Verbund, Sabancı advance in energy

Verbund, Austria’s biggest utility, and Turkish partner Sabanı Holding are planning to expand in Turkey by building power plants and buying distribution grids. In order to accopmlish its plans the venture was granted a 1-billion-euro ($1.6 billion) loan by the World Bank’s International Finance Corp., Akbank and WestLB. “Our goal is to buy at least one more large distribution large company or two mid-sized ones,” Sabancı Chief Executive Officer Ahmet Dördüncü said in an interview Tuesday. “We currently have 3 million customers, and we want to raise that to at least 6 million people.” Enerjisa, co-owned by Sabancı and Verbund, bid $1.23 billion to win a state tender July 1 for the Turkish capital Ankara’s electricity distribution grid, which has 2.9 million customers. The government is selling two more networks near the towns of Konya and Erzurum by Sept. 15. Verbund and Sabancı are seeking to tap demand for electricity that’s rising more than 8 percent a year in Turkey, the world’s second-fastest rate of growth after China. The government wants to reduce its role in energy and boost investment in the industry to prevent shortages in capacity as early as next year, according to the World Bank.

State-asset sales

The government may sell the 20 regional power grids it owns by early 2010, said Dördüncü. Enerjisa is also interested in bidding for power plants the state has promised to sell, he added. Istanbul-based Enerjisa’s planned capacity installation of 5,000 megawatts by 2015 from the current 455 megawatts is a “very conservative estimate,” Verbund CEO Michael Pistauer said in a separate interview Tuesday. “Investment decisions and government approvals are moving much faster here than in West Europe as the country needs much more energy assets,” Pistauer said. Verbund plans to see “profit contributions” from about 2014 as currently planned power plants will go on stream in 2010, he said. The company is also considering exporting power to countries such as Greece, Iraq or Syria at a later point as generation expands, Pistauer said. Enerjisa “can finance all the projects we are planning” and may sell shares, he said. Sabancı aims to earn as much as 15 percent of its revenue from energy by 2015, Dördüncü said at a press conference earlier today. Its energy division currently has annual sales of about YTL 6300 million ($246 million), he said. Sabancı, which also has interests in finance, retail and tire making, had total sales of YTL 19.3 billion last year.

Expansion

Verbund has been expanding in countries such as Germany, Italy and France where power prices are higher than in its domestic market. Austria’s biggest company by market value is now turning to the Balkans and Turkey, where demand growth is outpacing increases in Austria and its neighbors. The company is also considering constructing power plants in Serbia, Bosnia-Herzegovina, Bulgaria and Romania and wants to cooperate with Austrian rival EVN AG in selling power to households and companies in the Balkans.
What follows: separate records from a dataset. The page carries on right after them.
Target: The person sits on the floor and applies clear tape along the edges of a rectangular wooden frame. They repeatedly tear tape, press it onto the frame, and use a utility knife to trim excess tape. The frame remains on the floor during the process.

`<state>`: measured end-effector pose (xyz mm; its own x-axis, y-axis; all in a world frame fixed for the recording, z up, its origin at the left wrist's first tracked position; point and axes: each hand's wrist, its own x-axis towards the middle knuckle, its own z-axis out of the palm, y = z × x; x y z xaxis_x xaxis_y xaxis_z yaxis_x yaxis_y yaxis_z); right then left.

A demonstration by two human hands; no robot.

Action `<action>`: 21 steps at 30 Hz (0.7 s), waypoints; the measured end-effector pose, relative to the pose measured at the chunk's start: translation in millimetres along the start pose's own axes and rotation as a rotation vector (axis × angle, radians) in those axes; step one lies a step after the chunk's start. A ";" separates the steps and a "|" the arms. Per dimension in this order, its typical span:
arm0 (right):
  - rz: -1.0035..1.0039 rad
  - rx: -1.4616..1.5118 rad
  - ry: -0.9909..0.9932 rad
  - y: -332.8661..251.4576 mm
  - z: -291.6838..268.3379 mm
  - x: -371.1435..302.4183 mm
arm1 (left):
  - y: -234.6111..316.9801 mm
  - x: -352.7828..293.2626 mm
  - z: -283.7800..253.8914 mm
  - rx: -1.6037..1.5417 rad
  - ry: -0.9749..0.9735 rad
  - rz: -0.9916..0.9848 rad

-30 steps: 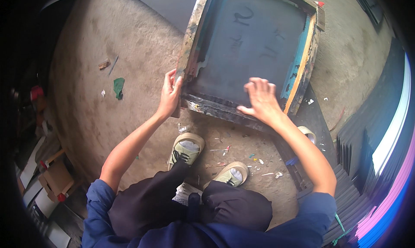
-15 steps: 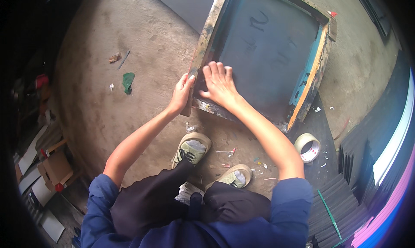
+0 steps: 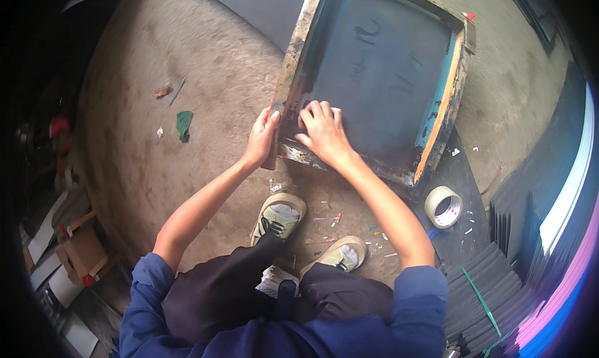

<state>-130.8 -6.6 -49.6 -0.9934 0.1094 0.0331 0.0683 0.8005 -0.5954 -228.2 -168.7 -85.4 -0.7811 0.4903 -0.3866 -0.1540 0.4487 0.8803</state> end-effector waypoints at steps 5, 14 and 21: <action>0.210 0.099 0.021 17.5 -57.1 -92.9 | 33.5 -18.4 0.9 0.436 0.198 0.540; 0.145 -0.238 0.220 -32.6 -8.7 -80.2 | 42.7 -19.2 -2.6 0.198 0.024 0.668; -0.006 -0.068 0.212 -62.4 35.5 -21.9 | 42.5 -17.0 -3.1 0.287 -0.035 0.752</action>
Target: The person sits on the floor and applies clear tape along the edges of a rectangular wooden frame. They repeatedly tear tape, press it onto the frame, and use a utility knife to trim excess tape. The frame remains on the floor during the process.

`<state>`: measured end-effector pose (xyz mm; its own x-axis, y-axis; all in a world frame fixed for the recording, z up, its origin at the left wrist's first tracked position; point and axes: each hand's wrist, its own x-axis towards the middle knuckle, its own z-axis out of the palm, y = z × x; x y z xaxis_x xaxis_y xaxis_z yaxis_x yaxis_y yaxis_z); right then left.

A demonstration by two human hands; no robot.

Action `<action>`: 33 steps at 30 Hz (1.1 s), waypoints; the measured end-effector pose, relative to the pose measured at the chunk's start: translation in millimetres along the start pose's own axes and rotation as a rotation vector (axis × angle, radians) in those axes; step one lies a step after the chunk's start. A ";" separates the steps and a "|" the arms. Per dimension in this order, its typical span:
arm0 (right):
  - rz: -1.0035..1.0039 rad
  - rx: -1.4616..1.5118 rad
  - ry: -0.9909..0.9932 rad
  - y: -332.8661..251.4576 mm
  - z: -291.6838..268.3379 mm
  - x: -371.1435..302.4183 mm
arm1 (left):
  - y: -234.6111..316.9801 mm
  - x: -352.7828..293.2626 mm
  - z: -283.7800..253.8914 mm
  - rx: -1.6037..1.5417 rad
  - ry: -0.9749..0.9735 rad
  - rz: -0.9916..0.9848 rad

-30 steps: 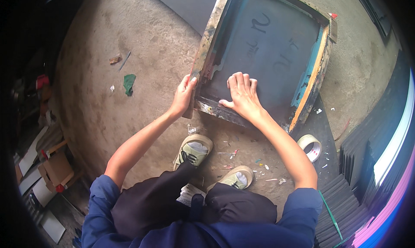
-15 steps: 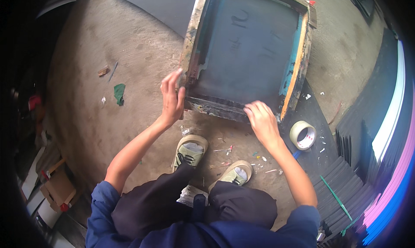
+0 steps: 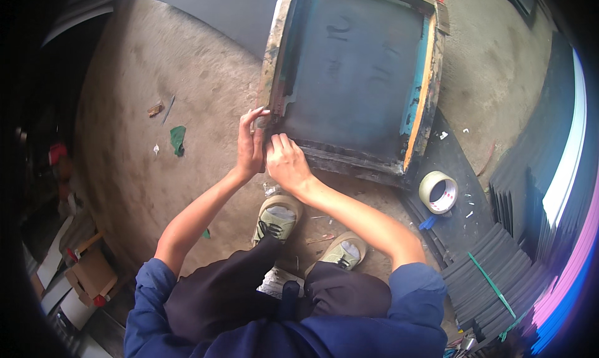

Verbund’s net profit almost tripled over the past five years to 579.2 million euros in 2007 as the company benefited from rising power prices in Europe and production costs remained stable. The company operates 116 power plants, and about 85 percent of its production comes from hydropower plants that are cheaper to operate than coal- or gas-fired plants. The company won’t bid with Sabancı Holding for a license to build and operate Turkey’s first nuclear power plant, Dördüncü said. Sabancı is in talks with foreign nuclear-energy companies to bid for the license. The deadline for bids is September.